Review: Small town misery is alive and dreary in 'Mare of Easttown'

Kate Winslet stars as a detective drowning in dysfunction

Tom Long
Special to The Detroit News

Mare is a mess.

Her son committed suicide. Her ex-husband lives next door with his soon-to-be new wife. Her grandson is showing signs of mental illness. Her live-in disagreeable mother is full of opinions.

Kate Winslet in "Mare of Easttown."

Oh, and she’s a police detective in a small northeastern town where a girl has been missing for a year, and she’s getting the blame.

As “Mare of Easttown” progresses, Mare (Kate Winslet) keeps getting more miserable. Which pretty much goes along with the perpetually rainy-gray city itself. Everybody in Easttown seems to be a trainwreck. Junkie kids, prostitute single mothers, garden variety drunks and lost souls. It’s no accident that the only baby in this show has a serious ear infection.

This pile-on of awfulness is supposed to deliver a gritty, lived-in, realistic drama. But after awhile — and not a long while — you start to wonder if anybody in this town has ever laughed. Or had reason to.

The bleak world of small towns past their prime and the dysfunctional lives of those who inhabit them is, of course, a standard setting of modern American crime stories. Jodie Foster found Buffalo Bill in one such town in “The Silence of the Lambs,” Lily Rabe recently endured a similar quaint hellscape in Amazon’s “Tell Me Your Secrets.” We’ve been here before but “Mare” absolutely wallows in hometown horrors.

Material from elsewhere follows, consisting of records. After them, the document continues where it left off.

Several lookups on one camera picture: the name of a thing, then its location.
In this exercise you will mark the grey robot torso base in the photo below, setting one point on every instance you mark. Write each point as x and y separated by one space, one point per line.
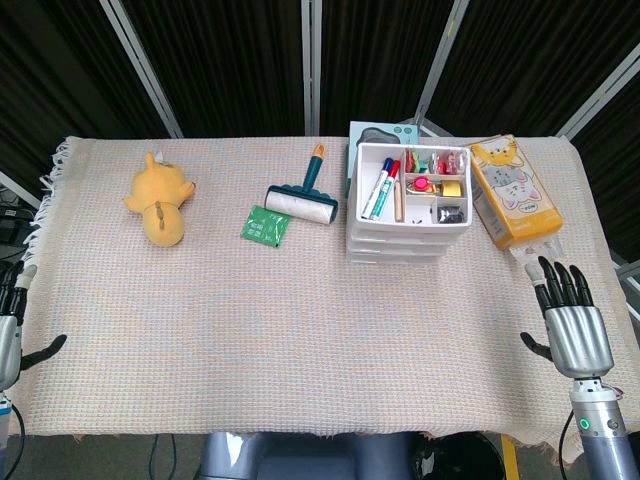
300 457

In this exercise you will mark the pink round item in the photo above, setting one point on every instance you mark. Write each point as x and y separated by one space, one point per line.
422 184

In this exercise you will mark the clear drawer holding dark items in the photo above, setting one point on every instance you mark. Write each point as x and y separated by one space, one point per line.
400 237

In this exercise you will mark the yellow cat print tissue pack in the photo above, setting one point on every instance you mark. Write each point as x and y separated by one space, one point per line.
515 195

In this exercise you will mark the green sachet packet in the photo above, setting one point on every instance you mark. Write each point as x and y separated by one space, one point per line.
265 225

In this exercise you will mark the teal product box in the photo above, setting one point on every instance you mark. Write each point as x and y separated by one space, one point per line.
380 132

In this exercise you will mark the clear drawer with round knob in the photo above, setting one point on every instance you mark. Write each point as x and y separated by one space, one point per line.
390 259

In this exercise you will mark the wooden stick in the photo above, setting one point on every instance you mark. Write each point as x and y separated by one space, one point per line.
398 205

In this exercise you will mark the black binder clips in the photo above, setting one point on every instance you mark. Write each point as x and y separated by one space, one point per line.
450 214

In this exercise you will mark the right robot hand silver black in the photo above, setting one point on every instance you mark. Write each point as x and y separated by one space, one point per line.
580 340

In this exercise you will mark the black trash bin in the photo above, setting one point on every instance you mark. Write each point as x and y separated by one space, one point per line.
457 460

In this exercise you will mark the yellow plush toy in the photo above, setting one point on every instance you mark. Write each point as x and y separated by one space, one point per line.
160 200

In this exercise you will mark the black folding screen partition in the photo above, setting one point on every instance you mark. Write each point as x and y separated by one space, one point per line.
225 65

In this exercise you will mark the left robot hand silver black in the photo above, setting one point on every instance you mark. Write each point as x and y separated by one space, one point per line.
9 345

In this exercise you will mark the beige woven tablecloth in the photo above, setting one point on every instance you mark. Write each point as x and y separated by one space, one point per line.
280 325

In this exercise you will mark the red cap whiteboard marker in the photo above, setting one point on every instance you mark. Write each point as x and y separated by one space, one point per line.
386 192

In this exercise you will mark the blue cap whiteboard marker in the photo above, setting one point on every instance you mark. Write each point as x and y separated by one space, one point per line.
377 187

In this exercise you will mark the brass padlock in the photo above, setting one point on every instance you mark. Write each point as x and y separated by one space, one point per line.
451 188

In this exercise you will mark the white desktop drawer organizer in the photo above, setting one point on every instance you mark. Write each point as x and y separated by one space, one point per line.
370 180

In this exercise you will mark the clear drawer holding white item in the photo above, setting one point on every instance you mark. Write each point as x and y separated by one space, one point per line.
395 249

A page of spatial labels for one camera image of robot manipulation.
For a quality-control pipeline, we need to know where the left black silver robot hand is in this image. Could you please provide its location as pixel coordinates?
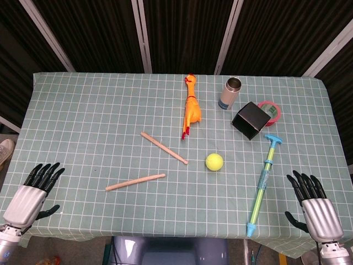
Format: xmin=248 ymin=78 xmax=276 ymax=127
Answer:
xmin=2 ymin=162 xmax=66 ymax=229

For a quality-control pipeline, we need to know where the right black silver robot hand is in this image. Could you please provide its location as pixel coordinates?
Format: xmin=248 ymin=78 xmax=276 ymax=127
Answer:
xmin=285 ymin=170 xmax=345 ymax=243

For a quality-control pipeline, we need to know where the yellow ball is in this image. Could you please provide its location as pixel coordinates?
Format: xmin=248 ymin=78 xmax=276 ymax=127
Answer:
xmin=205 ymin=153 xmax=224 ymax=173

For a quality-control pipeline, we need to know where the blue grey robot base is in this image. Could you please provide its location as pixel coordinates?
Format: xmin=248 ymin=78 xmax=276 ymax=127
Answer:
xmin=111 ymin=236 xmax=229 ymax=265

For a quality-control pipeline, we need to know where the black cardboard box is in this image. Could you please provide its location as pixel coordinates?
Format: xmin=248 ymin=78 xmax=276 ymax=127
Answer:
xmin=231 ymin=101 xmax=271 ymax=141

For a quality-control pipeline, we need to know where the grey sneaker shoe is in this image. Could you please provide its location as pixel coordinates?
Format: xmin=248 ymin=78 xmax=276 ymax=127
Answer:
xmin=0 ymin=139 xmax=15 ymax=168

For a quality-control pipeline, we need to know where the blue green water squirter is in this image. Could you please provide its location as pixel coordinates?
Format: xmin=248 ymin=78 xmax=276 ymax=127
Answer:
xmin=246 ymin=134 xmax=284 ymax=238

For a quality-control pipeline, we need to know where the wooden drumstick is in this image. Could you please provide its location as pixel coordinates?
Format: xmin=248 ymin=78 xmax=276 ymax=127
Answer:
xmin=105 ymin=173 xmax=166 ymax=192
xmin=140 ymin=131 xmax=189 ymax=166

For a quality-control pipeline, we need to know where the red tape roll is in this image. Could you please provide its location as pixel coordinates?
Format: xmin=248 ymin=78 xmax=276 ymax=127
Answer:
xmin=258 ymin=100 xmax=282 ymax=128

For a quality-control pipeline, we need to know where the green checkered tablecloth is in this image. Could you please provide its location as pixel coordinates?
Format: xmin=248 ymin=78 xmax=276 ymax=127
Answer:
xmin=0 ymin=72 xmax=353 ymax=259

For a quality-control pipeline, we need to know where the steel thermos bottle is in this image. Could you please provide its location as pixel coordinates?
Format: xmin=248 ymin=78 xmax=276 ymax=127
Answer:
xmin=218 ymin=77 xmax=242 ymax=110

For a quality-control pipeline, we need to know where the orange rubber chicken toy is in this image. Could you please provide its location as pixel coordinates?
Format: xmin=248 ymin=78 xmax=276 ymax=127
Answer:
xmin=181 ymin=73 xmax=202 ymax=141

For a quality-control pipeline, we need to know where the white partition frame post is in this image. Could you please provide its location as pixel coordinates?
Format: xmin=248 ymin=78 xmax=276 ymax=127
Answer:
xmin=131 ymin=0 xmax=153 ymax=74
xmin=214 ymin=0 xmax=245 ymax=75
xmin=302 ymin=20 xmax=353 ymax=78
xmin=18 ymin=0 xmax=76 ymax=73

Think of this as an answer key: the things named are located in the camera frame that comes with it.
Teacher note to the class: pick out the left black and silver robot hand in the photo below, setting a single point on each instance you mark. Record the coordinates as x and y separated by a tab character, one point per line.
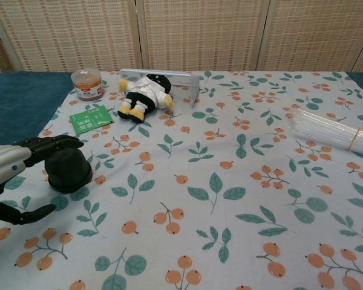
6	160

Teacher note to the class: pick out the black round cap object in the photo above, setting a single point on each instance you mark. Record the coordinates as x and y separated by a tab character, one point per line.
68	172

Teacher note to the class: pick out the green foil packet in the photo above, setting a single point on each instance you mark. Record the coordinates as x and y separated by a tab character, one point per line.
90	119

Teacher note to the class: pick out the clear jar with red label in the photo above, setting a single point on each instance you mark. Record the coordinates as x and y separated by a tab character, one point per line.
87	86

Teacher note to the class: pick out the black and white plush toy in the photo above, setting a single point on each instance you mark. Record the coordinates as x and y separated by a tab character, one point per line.
145	90

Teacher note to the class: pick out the clear plastic box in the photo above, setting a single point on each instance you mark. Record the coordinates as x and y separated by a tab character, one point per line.
184	80

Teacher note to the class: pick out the floral fruit print tablecloth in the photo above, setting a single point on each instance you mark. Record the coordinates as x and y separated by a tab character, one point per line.
199	196

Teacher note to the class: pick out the bundle of clear straws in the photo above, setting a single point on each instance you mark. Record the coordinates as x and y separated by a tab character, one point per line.
329	130

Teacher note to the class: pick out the tan rubber band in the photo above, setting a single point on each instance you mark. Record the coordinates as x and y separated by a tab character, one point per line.
354	139

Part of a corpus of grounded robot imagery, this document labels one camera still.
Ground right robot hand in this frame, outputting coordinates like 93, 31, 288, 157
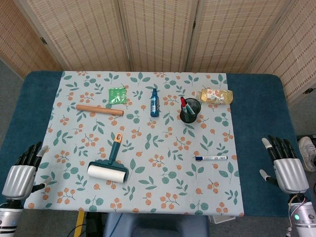
259, 135, 310, 195

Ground white box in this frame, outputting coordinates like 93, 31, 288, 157
209, 215, 236, 224

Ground green foil packet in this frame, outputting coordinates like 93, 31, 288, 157
108, 86, 127, 106

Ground clear yellowish snack bag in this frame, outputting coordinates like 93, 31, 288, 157
192, 88, 234, 106

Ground blue spray bottle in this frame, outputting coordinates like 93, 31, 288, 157
150, 88, 160, 118

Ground bamboo folding screen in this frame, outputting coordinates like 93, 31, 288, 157
0, 0, 316, 104

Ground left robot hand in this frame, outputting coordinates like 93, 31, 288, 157
0, 141, 54, 201

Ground red cap marker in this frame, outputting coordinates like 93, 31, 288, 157
180, 97, 190, 121

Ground wooden rolling pin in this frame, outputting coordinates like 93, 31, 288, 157
76, 104, 123, 116

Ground white sneaker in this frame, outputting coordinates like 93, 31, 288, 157
298, 136, 316, 173

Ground green tube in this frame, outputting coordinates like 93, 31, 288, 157
186, 102, 198, 115

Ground floral tablecloth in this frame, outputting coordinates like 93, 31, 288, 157
24, 71, 245, 217

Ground teal lint roller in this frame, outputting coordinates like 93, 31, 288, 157
86, 132, 130, 184

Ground right wrist wires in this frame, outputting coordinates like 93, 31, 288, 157
286, 195, 298, 237

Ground blue felt table cover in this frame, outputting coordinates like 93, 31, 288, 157
0, 71, 297, 210

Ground black mesh pen holder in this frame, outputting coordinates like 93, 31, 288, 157
179, 97, 202, 123

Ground blue capped marker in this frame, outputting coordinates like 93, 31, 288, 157
195, 155, 228, 161

Eventually Mare faces murder, kidnapping, custody threats and drunken vengeance. She takes on a bright young partner (Evan Peters), meets an unlikely beau (Guy Pearce) and bickers with her mother (Jean Smart; the sharp volleys between Winslet and Smart are wonderfully natural). The cast is as good as the characters are depressing.

Winslet elevates everything, but “Mare of Easttown” needs some serious elevating out of its dreariness and familiarity. It’s certainly watchable but also predictable. Look elsewhere for light.

'Mare of Easttown'

GRADE: C+

10 p.m. Sunday

HBO

Tom Long is a longtime contributor to The Detroit News.